Black-out nei saldi a causa della neve

Una leggera ripresa in questi giorni

martedì 17 gennaio 2017 7.23
A cura di Vincenza Urbano
Le precipitazioni nevose hanno coinciso con l'inizio della stagione dei saldi invernali, rallentando pesantemente le vendite, fino a toccare picchi di stallo totale. La situazione è pressoché la medesima nel settore dell'abbigliamento e delle calzature: solo da un paio di giorni, a seguito dello scioglimento ulteriore del ghiaccio per le strade e di un leggero rialzo delle temperature, gli avventori hanno ricominciato ad affacciarsi timidamente nei negozi.

Lo racconta a Terlizziviva Marisa Chiapparino, titolare di Vanilla abbigliamento in Via Mazzini, che ha vissuto circa quattro giorni di fitto «black out», incassando passivamente il duro colpo di due giorni di chiusura per via della neve e del ghiaccio. «La stagione piena si è conclusa senza grandi pretese. La ripresa post neve è molto difficile. Per incentivare gli acquisti e per fronteggiare il clima ostico alla attività commerciale, gli sconti applicati sono decisamente più alti».

Dello stesso parere è Nicolò Cagnetta, titolare del negozio di abbigliamento Just Collezioni sito in Viale Roma, il quale ha cominciato a registrare uno sblocco nelle vendite diversi giorni dopo l'avvio dei saldi. «Siamo un punto di riferimento per il paese e da un paio di mesi abbiamo ampliato l'attività per valorizzare entrambi i sessi. Cerchiamo di migliorare anche per far crescere Terlizzi. Tuttavia sono dell'opinione che il periodo dei saldi vada posticipato proprio perché da noi il freddo comincia più tardi, a differenza delle altre zone italiane».
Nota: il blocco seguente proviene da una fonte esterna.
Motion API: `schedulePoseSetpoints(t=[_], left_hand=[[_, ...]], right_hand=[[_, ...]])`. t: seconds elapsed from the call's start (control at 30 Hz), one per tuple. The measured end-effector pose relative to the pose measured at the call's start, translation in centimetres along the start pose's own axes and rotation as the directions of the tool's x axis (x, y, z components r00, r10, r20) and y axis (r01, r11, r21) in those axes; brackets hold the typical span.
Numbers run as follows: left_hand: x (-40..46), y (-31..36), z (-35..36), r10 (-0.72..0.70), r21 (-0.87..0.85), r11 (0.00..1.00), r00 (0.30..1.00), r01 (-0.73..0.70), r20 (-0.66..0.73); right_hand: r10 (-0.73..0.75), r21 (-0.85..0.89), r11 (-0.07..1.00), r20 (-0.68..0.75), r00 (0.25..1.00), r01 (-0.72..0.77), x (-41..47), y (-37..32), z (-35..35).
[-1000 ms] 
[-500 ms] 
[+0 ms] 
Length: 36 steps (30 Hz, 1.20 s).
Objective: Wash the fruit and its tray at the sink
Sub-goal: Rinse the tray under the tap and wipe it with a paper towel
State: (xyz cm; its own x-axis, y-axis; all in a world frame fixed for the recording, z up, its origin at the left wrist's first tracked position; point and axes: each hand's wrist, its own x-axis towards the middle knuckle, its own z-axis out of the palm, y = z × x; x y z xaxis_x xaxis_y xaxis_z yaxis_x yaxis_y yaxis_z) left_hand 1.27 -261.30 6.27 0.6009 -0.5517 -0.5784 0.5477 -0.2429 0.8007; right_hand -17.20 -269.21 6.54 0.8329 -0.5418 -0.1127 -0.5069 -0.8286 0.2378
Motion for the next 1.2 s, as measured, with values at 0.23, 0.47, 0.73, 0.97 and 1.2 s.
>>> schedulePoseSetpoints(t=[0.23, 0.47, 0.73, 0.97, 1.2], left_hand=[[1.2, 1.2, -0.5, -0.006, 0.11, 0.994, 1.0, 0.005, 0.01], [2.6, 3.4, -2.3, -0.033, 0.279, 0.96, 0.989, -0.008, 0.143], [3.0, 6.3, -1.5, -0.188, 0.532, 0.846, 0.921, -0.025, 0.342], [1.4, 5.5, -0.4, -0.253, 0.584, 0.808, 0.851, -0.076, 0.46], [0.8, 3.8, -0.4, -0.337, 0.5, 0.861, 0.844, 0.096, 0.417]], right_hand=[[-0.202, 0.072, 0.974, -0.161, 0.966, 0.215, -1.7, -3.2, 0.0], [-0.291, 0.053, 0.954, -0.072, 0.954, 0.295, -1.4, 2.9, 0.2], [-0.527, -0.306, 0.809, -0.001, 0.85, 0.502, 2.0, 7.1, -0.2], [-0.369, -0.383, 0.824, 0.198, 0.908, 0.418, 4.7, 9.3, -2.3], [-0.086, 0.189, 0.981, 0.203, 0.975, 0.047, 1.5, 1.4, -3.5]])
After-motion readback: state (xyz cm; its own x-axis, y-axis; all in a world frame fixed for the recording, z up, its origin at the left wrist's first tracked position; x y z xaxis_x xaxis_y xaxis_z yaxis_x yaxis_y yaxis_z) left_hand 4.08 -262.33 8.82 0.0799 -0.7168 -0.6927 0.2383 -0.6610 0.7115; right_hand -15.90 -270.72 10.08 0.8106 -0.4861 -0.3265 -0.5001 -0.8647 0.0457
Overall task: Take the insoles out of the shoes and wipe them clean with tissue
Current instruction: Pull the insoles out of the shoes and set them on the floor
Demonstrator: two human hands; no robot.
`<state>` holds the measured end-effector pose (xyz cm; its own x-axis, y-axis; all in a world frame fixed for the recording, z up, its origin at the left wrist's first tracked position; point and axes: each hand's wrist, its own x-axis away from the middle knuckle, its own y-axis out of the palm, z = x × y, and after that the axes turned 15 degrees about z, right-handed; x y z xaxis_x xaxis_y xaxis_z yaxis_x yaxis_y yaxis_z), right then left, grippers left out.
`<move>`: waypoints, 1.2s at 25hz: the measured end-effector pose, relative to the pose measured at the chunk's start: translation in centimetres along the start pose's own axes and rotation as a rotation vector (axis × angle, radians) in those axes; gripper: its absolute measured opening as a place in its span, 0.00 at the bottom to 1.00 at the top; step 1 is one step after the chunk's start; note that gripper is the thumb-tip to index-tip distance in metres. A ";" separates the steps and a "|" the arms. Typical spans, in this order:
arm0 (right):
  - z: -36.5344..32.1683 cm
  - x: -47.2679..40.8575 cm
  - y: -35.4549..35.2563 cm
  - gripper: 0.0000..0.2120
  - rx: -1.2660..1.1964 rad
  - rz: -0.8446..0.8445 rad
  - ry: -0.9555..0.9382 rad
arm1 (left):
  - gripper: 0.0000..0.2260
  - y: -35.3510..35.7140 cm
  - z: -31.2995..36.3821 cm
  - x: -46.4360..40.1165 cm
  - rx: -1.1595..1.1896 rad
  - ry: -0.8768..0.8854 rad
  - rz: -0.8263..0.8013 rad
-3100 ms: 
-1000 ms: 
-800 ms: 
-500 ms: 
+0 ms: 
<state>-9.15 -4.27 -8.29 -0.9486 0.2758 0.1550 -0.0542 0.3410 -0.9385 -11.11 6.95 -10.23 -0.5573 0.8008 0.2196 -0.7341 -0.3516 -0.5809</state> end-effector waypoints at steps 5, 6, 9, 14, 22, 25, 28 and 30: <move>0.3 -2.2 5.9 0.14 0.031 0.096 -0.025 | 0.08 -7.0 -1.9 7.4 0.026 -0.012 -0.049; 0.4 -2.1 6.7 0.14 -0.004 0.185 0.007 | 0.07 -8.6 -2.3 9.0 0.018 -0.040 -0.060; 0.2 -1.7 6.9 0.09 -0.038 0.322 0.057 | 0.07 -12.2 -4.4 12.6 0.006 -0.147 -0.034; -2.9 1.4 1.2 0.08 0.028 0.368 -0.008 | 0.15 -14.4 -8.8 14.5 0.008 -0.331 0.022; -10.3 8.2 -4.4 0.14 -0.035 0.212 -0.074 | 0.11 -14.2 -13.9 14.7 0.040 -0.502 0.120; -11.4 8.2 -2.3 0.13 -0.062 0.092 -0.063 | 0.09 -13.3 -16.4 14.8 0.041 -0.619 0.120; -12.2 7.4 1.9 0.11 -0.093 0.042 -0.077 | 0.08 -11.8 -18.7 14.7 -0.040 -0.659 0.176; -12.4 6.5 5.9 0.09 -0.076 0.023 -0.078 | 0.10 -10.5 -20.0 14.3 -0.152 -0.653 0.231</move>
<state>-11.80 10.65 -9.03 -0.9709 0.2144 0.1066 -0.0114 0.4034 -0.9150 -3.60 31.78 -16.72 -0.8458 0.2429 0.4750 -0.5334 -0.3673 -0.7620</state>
Nico Delle Fontane, titolare di Oscar Boutique in viale Roma, analizza in maniera dettagliata la salute del commercio terlizzese. Affronta la problematica della stagione scontistica, auspicando anche lui il posticipo di un mese, al fine di favorire un adeguamento delle vendite di pari passo con le stagioni meteorologiche: febbraio per l'inverno e agosto per l'estate. I centri commerciali, inoltre, incidono fortemente sulle scelte dei consumatori: «Si preferisce prima rivolgersi ai grandi magazzini e solo successivamente ai negozi di paese. Noi esercenti locali vendiamo prodotti di stagione, a differenza dei grossi centri commerciali ove si possono trovare anche rimanenze di magazzino. Ci troviamo costretti ad applicare sconti maggiori, sebbene sia pesante offrire brand di un certo rilievo a prezzi così bassi e dover sopportare anche un'onerosa pressione fiscale». Infine, Delle Fontane fa un appello all'amministrazione comunale, ovvero quello riordinare il paese perché scarseggiano i parcheggi: le persone in parte desistono dagli acquisti non trovando facilmente posto per l'auto.

Nel settore calzaturiero, la situazione è variabile. Chiusure forzate per qualche giorno seguiti da rallentamenti negli acquisti si sono rilevati per Portobello Calzature in Corso Garibaldi. «La neve sta lasciando dei danni non recuperabili. Qualcosa ha cominciato a smuoversi di recente ma le proiezioni delle vendite non sono state ancora raggiunte», commenta Matteo Carbone, titolare dell'attività.

Note più positive per Mariangela Piacenza, titolare di Bollicine, il negozio di calzature per bambini sito in via Piave. «La neve non ha fermato gli acquisti, fortunatamente non ho riportato perdite. Naturalmente nei giorni di gelo le richieste hanno riguardato la stivaleria impellicciata e da pioggia, utile a far fronte alle intemperie». Per Mariangela, la stagione piena è andata bene e anche i saldi sono iniziati con il piede giusto. Rappresentano una preziosa risorsa il suo savoir-faire e il rapporto di fiducia instaurato con i clienti: «Poiché molti acquirenti sono di paesi limitrofi, come Corato o Ruvo, preferiscono contattarmi telefonicamente e mettere da parte l'articolo per venire a ritirarlo in modo sicuro».

Anche il commercio nell'ambito sportivo attesta risultati positivi a Terlizzi. Per Pasquale Rutigliani, titolare del negozio OffSide Sport di corso Vittorio Emanuele, solo in parte la neve ha rallentato gli acquisti, complici una buona vendita in piena stagione. «Ad oggi la disponibilità degli articoli è limitata, perché ho smaltito in precedenza i numeri centrali. Le persone, però, hanno ripreso a circolare quando il sole ha fatto capolino tra le nuvole».